### EXERCISE AIM
Lines from the material below that hold the string "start" are what is needed; copy each of them.

────────────────

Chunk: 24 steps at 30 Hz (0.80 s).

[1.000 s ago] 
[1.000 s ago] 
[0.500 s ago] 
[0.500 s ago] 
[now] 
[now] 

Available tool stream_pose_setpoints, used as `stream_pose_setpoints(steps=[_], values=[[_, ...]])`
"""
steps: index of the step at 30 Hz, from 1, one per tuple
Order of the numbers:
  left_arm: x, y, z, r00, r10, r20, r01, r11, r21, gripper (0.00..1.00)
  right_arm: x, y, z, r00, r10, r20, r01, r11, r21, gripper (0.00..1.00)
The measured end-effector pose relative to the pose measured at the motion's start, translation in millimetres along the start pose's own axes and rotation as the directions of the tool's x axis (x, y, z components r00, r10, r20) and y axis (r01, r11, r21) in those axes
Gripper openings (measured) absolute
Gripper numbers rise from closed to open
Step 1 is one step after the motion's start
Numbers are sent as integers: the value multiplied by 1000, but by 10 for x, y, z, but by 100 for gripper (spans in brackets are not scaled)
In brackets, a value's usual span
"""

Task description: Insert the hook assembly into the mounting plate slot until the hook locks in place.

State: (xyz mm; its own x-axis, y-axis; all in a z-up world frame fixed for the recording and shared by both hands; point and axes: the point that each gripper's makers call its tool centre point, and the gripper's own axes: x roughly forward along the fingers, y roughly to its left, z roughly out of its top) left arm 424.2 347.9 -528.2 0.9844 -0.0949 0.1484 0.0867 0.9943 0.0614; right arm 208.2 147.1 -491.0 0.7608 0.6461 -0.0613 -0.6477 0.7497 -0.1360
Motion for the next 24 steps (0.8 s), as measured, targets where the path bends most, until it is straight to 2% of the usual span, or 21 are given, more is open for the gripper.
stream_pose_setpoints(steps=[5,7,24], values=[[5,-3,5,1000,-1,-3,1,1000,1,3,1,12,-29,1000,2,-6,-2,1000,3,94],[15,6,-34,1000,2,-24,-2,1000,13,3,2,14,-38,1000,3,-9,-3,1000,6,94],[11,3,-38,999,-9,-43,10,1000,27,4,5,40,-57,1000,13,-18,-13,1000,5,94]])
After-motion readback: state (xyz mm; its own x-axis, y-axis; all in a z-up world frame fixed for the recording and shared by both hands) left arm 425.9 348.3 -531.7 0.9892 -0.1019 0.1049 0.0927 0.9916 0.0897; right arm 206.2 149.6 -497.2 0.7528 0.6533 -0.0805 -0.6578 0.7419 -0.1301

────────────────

### EXERCISE SOLUTION
The measured end-effector pose relative to the pose measured at the motion's start, translation in millimetres along the start pose's own axes and rotation as the directions of the tool's x axis (x, y, z components r00, r10, r20) and y axis (r01, r11, r21) in those axes
Step 1 is one step after the motion's start

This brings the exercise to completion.